SERIOUSLY GOOD VEGETABLE SOUP
This vegetable soup recipe is seriously so good! It's easy to make, and full of veggies and fresh flavor. If you're feeing under the weather or just wanting to lighten up your meals, this soup is the answer. Recipe yields 6 bowls of soup.
Provided by Cookie and Kate
Categories Soup
Time 1h
Number Of Ingredients 17
Steps:
- Warm 3 tablespoons of the olive oil in a large Dutch oven or soup pot over medium heat. Once the oil is shimmering, add the chopped onion, carrot, celery, seasonal vegetables and 1/2 teaspoon of the salt. Cook, stirring often, until the onion has softened and is turning translucent, about 6 to 8 minutes.
- Add the garlic, curry powder and thyme. Cook until fragrant while stirring frequently, about 1 minute. Pour in the diced tomatoes with their juices and cook for a few more minutes, stirring often.

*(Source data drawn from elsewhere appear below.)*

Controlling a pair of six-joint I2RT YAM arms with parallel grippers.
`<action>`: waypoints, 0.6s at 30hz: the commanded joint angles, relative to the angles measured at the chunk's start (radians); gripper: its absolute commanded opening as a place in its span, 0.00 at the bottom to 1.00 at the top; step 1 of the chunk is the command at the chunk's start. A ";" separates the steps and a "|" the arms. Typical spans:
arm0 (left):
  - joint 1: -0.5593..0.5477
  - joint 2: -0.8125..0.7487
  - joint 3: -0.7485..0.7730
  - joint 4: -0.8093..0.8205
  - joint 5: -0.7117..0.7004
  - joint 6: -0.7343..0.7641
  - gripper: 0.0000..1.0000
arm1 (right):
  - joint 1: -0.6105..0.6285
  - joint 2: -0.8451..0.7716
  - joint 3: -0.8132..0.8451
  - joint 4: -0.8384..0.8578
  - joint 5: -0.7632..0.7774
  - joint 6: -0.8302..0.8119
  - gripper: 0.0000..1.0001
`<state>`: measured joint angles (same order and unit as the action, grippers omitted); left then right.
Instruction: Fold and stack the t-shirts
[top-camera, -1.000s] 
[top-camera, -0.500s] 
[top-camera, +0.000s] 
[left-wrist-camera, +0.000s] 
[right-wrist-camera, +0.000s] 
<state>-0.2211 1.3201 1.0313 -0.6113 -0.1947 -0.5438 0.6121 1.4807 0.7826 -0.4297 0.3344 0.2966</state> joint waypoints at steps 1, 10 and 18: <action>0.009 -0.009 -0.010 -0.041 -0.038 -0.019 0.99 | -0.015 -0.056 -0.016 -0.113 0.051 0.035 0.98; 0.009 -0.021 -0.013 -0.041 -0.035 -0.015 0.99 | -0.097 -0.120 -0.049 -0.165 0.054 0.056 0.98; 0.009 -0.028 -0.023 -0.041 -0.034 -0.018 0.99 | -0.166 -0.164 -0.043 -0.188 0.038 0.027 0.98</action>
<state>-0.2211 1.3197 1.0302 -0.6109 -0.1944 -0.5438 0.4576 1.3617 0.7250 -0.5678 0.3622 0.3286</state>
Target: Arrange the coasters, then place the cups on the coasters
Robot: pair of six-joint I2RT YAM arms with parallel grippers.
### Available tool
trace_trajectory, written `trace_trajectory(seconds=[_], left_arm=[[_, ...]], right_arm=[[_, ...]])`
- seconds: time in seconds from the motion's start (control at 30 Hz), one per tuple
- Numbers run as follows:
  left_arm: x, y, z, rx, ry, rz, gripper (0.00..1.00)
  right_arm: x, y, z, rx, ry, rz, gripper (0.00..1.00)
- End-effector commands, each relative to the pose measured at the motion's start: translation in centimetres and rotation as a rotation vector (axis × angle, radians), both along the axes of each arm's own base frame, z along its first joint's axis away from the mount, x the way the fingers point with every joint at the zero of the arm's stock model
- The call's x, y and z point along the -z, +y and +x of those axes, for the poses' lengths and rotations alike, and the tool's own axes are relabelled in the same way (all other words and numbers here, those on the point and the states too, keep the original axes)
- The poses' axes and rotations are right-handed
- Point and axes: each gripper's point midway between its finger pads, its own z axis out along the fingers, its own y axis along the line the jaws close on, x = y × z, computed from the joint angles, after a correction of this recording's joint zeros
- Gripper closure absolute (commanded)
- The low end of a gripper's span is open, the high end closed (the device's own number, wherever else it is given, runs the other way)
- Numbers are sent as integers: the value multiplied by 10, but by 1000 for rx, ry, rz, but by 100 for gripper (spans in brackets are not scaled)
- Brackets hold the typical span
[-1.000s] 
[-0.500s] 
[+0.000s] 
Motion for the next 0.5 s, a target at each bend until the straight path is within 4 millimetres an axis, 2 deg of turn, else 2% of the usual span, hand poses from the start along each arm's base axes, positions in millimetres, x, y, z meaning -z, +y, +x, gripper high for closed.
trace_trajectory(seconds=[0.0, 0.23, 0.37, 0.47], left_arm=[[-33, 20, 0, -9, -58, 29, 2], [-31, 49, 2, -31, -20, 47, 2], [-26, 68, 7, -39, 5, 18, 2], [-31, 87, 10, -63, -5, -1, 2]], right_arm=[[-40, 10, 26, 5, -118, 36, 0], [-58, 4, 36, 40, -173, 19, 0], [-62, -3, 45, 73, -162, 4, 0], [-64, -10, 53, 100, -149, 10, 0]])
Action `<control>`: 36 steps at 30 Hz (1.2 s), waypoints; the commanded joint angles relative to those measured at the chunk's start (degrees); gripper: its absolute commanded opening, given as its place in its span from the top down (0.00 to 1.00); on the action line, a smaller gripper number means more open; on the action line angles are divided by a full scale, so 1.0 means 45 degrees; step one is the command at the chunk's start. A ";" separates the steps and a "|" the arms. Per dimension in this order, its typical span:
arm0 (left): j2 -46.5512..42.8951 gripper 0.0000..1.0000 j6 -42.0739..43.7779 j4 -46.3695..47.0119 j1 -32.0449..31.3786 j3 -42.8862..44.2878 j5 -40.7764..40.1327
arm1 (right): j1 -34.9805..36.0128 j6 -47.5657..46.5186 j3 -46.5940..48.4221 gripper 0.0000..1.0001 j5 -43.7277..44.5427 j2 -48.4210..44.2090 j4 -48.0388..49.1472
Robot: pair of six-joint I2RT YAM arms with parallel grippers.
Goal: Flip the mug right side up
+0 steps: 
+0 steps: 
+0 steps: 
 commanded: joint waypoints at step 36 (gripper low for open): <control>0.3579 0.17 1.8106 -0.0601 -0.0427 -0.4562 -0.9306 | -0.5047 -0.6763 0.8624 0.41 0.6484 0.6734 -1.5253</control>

- Pour in the broth and water. Add 1/2 teaspoon more salt, 2 bay leaves and the red pepper flakes. Season generously with freshly ground black pepper. Raise the heat and bring the mixture to a boil, then partially cover the pot and reduce heat to maintain a gentle simmer.
- Cook for 25 minutes, then remove the lid and add the chopped greens. Continue simmering for 5 minutes or more, until the greens have softened to your liking.
- Remove the pot from heat and remove the bay leaves. Stir in the lemon juice and remaining 1 tablespoon of olive oil. Taste and season with more salt, pepper and/or red pepper flakes. (You might need up to ½ teaspoon more salt, depending on your vegetable broth and your personal preferences.) Divide into bowls and enjoy.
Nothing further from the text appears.